• NY ART FAIR DIARIES THU March 27

    Date posted: March 29, 2008 Author: jolanta
    Thu March 27, 2008 
     
    Thursday proved to be an action-packed art-fair-event-hopping bonanza.
    I started at Scope, located in Lincoln Center’s Damrosch Park at 62nd
    Street and Amsterdam Avenue. The tent’s interior was arid and warm, and
    the quaint selection of 50 galleries was obviously much more digestible
    than the vast ocean of booths at the Armory.
    3

    Thu March 27, 2008

    Thursday proved to be an action-packed art-fair-event-hopping bonanza. I started at Scope, located in Lincoln Center’s Damrosch Park at 62nd Street and Amsterdam Avenue. The tent’s interior was arid and warm, and the quaint selection of 50 galleries was obviously much more digestible than the vast ocean of booths at the Armory. Though less overwhelming, generally, Scope was not overly exciting, save for a few jewels. Spotlighting more emerging artists, and foreign artists not represented in the US, Scope provided an arena for the discovery of a few new names.
     

    Painters of interest included Kristin Moran, a recent Hunter College MFA student, located at DEAN PROJECTS of Long Island City (booth 21), Thomas Zitzwitz, a mid-career German painter located at Galerie Rupert Pfab of Dusseldorf (booth 28), and Brooklyn-based Beau Chamberlain, located at D.C.’s Project 4 Gallery (booth 9).
     
    Of the galleries, only two in particular stood out. NETTIE HORN (booth 40), is an innovative London-based gallery that first opened its doors in September.
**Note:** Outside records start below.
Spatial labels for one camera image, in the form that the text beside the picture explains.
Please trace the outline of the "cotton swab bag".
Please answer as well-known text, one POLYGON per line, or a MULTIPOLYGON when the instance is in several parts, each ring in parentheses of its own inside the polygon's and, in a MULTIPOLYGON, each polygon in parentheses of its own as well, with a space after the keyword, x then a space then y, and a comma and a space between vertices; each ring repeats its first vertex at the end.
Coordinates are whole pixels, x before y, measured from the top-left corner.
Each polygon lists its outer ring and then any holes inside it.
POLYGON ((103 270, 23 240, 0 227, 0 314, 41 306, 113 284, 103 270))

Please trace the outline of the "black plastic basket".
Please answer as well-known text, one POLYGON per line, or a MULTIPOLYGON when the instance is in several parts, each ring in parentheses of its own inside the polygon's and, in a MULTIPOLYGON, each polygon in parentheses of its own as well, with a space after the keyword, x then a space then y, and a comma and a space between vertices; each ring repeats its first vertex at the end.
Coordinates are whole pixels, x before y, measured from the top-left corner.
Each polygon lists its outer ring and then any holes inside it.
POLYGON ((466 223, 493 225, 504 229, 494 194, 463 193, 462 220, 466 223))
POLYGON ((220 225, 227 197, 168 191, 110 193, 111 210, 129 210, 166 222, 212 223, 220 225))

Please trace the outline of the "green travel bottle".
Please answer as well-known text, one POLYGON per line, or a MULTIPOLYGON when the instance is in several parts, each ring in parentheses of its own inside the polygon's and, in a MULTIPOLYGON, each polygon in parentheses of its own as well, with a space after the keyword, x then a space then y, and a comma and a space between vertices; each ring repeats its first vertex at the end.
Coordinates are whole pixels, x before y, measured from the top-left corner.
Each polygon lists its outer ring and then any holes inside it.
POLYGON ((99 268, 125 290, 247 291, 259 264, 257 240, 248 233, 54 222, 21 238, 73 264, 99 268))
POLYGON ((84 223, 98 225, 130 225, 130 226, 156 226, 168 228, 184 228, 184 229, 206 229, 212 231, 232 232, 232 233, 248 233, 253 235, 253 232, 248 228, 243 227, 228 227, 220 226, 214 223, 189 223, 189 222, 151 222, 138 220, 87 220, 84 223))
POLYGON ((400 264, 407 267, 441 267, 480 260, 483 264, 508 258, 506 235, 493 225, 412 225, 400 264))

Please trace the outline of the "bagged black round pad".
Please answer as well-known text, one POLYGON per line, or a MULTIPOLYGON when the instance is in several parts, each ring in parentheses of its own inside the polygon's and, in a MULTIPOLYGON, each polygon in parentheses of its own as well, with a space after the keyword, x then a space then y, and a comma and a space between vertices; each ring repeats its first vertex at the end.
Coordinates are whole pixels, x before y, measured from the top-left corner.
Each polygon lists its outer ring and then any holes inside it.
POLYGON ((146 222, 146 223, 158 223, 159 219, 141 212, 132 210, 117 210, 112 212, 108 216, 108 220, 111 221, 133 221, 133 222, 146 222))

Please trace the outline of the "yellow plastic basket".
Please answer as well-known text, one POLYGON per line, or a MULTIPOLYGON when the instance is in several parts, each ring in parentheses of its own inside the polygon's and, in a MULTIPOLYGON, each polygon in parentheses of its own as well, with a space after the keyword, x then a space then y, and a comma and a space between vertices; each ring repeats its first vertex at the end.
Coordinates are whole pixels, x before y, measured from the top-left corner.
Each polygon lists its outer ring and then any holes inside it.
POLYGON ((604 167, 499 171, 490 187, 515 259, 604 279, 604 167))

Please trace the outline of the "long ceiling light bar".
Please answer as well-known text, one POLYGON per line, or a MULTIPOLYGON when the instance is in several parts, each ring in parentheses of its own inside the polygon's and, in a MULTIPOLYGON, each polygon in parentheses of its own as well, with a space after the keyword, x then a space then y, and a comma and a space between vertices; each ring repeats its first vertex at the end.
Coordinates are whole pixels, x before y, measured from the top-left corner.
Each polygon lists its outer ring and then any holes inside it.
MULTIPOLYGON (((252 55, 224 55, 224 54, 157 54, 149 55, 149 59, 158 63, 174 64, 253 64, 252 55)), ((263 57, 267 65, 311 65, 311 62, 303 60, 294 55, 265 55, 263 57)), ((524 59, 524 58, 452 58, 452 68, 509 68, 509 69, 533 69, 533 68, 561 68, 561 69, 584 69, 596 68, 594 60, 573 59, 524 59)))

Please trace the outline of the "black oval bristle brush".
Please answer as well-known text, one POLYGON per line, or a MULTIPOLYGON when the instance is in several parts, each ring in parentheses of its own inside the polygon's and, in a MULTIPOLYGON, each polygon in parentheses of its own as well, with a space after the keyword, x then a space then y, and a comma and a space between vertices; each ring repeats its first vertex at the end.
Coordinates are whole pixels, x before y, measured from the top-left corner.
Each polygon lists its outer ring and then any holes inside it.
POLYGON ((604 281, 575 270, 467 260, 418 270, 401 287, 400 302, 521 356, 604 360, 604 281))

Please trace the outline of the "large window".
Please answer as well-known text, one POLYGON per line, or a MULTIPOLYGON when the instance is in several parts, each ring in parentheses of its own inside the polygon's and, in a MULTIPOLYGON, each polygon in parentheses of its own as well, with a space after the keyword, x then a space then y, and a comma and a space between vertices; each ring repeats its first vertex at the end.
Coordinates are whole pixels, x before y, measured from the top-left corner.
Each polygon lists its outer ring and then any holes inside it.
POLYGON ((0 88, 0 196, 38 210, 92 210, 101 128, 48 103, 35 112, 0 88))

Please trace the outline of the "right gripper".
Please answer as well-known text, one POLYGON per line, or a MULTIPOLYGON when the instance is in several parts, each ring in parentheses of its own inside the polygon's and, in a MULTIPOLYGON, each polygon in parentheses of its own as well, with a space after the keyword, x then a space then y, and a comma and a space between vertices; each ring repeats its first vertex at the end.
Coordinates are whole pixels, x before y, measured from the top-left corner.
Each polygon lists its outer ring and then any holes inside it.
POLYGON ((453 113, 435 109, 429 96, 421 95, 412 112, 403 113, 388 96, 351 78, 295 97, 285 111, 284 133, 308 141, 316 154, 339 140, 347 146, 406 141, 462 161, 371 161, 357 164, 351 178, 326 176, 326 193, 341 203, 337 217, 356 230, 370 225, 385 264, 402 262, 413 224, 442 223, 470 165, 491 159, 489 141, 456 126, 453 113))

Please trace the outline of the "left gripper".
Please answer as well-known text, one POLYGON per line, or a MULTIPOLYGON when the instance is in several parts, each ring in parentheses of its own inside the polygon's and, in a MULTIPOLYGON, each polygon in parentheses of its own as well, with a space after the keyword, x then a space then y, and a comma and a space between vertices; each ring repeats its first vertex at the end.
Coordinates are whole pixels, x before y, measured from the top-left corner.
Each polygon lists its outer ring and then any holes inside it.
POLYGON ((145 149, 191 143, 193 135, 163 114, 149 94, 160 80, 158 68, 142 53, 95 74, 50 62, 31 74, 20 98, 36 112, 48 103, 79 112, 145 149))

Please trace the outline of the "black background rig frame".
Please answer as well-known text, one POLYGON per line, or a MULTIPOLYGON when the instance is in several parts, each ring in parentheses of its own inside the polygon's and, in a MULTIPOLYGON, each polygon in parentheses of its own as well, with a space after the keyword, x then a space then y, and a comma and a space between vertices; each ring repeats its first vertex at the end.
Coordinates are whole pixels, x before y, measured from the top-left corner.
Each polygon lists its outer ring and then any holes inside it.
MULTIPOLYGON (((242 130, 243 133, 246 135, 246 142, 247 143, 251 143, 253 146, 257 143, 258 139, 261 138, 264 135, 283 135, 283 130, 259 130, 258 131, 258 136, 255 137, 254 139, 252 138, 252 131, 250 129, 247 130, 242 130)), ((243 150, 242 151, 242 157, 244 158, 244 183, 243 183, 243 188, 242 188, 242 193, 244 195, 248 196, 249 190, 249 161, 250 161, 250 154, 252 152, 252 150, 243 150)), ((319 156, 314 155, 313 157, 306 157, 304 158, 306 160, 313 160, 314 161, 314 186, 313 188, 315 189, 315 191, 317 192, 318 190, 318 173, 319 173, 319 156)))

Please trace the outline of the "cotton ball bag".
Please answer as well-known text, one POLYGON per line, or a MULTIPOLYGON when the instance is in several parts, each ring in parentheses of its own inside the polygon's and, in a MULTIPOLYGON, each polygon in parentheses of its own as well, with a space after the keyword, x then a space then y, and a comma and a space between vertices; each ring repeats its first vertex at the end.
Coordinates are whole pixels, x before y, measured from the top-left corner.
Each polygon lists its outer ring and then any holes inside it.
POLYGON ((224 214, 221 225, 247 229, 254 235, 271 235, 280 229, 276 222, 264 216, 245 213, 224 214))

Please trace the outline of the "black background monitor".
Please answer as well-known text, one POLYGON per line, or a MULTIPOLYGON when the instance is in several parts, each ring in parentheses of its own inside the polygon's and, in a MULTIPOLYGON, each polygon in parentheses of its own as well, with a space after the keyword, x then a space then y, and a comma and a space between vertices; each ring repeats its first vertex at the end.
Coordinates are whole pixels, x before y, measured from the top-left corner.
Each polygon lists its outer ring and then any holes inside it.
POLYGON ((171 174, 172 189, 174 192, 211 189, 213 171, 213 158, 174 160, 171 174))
Representing an eclectic variety of emerging, mainly conceptual contemporary British and International artists, the gallery aims to showcase a broad selection of works with emphasis on experimental techniques and materials. On view at Scope was the photographic documentation of the exciting performative work of Finnish artist, Antti Laitinen, who most notably built an island in the sea replete with a single tree on which he attempted to live for one week. Also of note, and also focused on conceptually-driven and performative work, was the Amsterdam-based 2x2projects (booth 42) where performance artist Linda Molnaar physically inhabited a hand-crafted horse head placed on the floor, out of which her own arm emerged holding a brush with which she combed the horse’s mane.
     
    After Scope, it was off to the launch event of the Hans Ulrich Obrist book project The Conversation Series, his celebrated series of conversations with a range of artists and thinkers as diverse as Robert Crumb, Nancy Spero, Olafur Eliasson, and Rem Koolhaas.
     
    The night was still young, and so it was thus that we ended up the White Box and Diva Fair-sponsored 26th Street Block Party in which all the galleries on this Chelsea street stayed open until 10, creating a veritable party in the streets, complete with kebab and hot dog vendors. Diva’s claim to fame this year is their scattering of shipping containter-cum-video-installation-rooms littering a few street corners in Chelsea. The video installations at White Box were blocked mainly by the gaggles of hipsters cueing for the free beer, and the hideous Joseph La Piana paintings on view at Robert Miller Gallery across the street were thankfully equally as obstructed by the crowds and the blinding flashes of the paparazzi camera bulbs. The whole scene was more pomp and circumstance than anything else.
     
    Two delicious empanadas later, we decided to change venues once more, opting for the more “underground” vibe of the legendary Chelsea hot spot and artist hang out “Passerby” instead of the Bridge Fair after party at the decidedly cheesy “Glass Lounge”. Passerby is slated to close Saturday night after years of serving the spawn and hangers-on of the belly button of the art world. On Sunday Gavin Brown and Rirkrit Tiravanija will host its final fete. Dancing on the Saturday Night Fever-esque blinking tiled floors to the jolly tunes of Justice, we realized it was the dawn of the end of an era. There was some talk of Passerby changing venues, perhaps to the Lower East Side because of the neighborhood’s influx of hip new galleries. But in the meantime, all we are left with is the occasional MK Olsen sighting at Sweet Paradise and sub-par DJs at overcrowded White Box events.